More than 3,400 migrants have died attempting to reach Europe across the Mediterranean this year, the UN refugee agency (UNHCR) has said.
Governments have been urged to do more to prevent further casualties as it emerged a record 207,000 people had attempted to make the dangerous crossing since January
The figure is almost three times the previous high of 70,000 reached during the Libyan civil war in 2011.
Most of those escaping war or poverty and seeking asylum or a better life set sail from Libya and are bound for Italy and Malta.
Those tracked by UNHCR include 60,051 Syrians and 4,561 Eritreans.
The figures were revealed at the start of a two-day meeting in Geneva on how best to protect migrants escaping persecution, war, instability and poverty.
It is being hosted by UN High Commissioner for Refugees Antonio Guterres who has warned states seem increasingly preoccupied with securing their own borders rather than preventing the loss of life.
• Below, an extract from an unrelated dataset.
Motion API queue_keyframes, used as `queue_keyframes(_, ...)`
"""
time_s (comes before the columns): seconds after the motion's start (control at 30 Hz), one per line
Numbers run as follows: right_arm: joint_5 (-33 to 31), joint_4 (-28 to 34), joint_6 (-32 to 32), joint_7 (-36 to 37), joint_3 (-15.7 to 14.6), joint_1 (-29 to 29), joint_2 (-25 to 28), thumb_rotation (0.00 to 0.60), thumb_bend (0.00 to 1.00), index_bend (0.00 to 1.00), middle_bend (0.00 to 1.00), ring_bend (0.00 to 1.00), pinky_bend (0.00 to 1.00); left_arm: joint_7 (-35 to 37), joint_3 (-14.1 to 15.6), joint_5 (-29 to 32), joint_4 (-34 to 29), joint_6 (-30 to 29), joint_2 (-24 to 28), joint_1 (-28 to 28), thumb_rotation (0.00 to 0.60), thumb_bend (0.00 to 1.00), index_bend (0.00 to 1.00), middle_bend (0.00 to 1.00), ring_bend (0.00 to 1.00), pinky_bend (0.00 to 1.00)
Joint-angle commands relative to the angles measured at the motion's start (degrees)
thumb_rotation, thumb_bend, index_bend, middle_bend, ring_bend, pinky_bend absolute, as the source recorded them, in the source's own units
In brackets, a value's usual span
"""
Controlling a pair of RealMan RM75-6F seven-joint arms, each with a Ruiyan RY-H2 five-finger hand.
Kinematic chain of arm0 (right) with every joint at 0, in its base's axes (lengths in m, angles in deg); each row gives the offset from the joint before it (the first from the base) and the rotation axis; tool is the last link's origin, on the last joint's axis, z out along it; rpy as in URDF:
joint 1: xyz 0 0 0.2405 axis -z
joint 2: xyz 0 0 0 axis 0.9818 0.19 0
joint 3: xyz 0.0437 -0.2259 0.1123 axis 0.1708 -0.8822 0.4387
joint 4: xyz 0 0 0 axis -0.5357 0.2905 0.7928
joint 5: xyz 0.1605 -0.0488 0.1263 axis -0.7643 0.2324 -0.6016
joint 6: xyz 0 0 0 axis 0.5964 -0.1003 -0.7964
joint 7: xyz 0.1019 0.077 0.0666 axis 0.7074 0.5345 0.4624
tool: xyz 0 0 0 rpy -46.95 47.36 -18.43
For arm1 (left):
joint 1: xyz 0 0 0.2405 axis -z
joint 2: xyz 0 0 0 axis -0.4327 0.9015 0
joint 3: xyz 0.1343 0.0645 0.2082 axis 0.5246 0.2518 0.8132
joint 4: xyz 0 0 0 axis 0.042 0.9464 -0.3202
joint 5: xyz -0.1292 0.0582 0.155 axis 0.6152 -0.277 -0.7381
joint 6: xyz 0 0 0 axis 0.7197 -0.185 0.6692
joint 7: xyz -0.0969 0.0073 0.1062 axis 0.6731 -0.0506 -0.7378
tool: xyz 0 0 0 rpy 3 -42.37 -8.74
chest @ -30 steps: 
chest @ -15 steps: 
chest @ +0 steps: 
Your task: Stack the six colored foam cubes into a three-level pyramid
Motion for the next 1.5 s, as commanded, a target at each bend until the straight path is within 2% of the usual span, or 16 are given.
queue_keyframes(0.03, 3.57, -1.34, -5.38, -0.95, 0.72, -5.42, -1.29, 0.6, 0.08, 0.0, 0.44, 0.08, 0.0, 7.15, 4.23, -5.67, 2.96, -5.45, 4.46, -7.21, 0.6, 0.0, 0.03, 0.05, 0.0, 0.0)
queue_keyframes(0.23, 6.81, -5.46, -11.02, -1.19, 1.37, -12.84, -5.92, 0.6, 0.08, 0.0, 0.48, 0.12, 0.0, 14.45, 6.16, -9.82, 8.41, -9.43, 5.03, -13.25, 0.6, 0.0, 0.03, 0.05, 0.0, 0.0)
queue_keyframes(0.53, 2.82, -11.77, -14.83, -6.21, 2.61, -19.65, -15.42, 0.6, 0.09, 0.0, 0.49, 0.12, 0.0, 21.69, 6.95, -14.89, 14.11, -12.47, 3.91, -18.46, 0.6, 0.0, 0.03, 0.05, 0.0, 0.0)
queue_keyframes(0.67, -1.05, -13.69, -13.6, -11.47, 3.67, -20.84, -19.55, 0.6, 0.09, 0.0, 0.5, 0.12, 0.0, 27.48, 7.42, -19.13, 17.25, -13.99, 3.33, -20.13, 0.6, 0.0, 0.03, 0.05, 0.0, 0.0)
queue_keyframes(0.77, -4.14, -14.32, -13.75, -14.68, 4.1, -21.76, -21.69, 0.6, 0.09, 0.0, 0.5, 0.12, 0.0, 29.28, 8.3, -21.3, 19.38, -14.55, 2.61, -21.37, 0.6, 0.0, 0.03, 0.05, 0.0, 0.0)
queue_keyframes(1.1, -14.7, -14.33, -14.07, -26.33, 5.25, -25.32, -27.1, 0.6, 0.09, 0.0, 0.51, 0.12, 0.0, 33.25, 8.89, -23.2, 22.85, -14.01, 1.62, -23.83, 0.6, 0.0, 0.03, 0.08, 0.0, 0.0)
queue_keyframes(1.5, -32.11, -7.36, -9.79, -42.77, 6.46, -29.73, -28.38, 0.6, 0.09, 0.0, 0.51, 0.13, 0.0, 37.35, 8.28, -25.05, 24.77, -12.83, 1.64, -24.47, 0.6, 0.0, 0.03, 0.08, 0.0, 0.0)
“This is a mistake, and precisely the wrong reaction for an era in which record numbers of people are fleeing wars,” Mr Guterres said, without naming specific countries.
“Security and immigration management are concerns for any country, but policies must be designed in a way that human lives do not end up being collateral damage.
“You can’t stop a person who is fleeing for their life by deterrence,” Mr Guterres warned.
“The real root causes have to be addressed, and this means looking at why people are fleeing, what prevents them from seeking asylum by safer means, and what can be done to crack down on the criminal networks who prosper from this.”
Conflict around Europe’s southern and eastern borders, in Libya, Ukraine, Syria and Iraq, has increased the number of people heading for mainland Europe.
Italy is the first port of call for many and the country has already this year rescued more than 150,000 people from overcrowded and unseaworthy boats.
Navy and coast guards last week found an inflatable dinghy adrift of the island of Lampedusa – they rescued 75 migrants and recovered the bodies of 17 who had died from hypothermia and dehydration.
But Italy recently ended its search-and-rescue operation after other EU member states refused to help fund it with critics arguing that, by saving the migrants, countries were simply encouraging them to try their luck.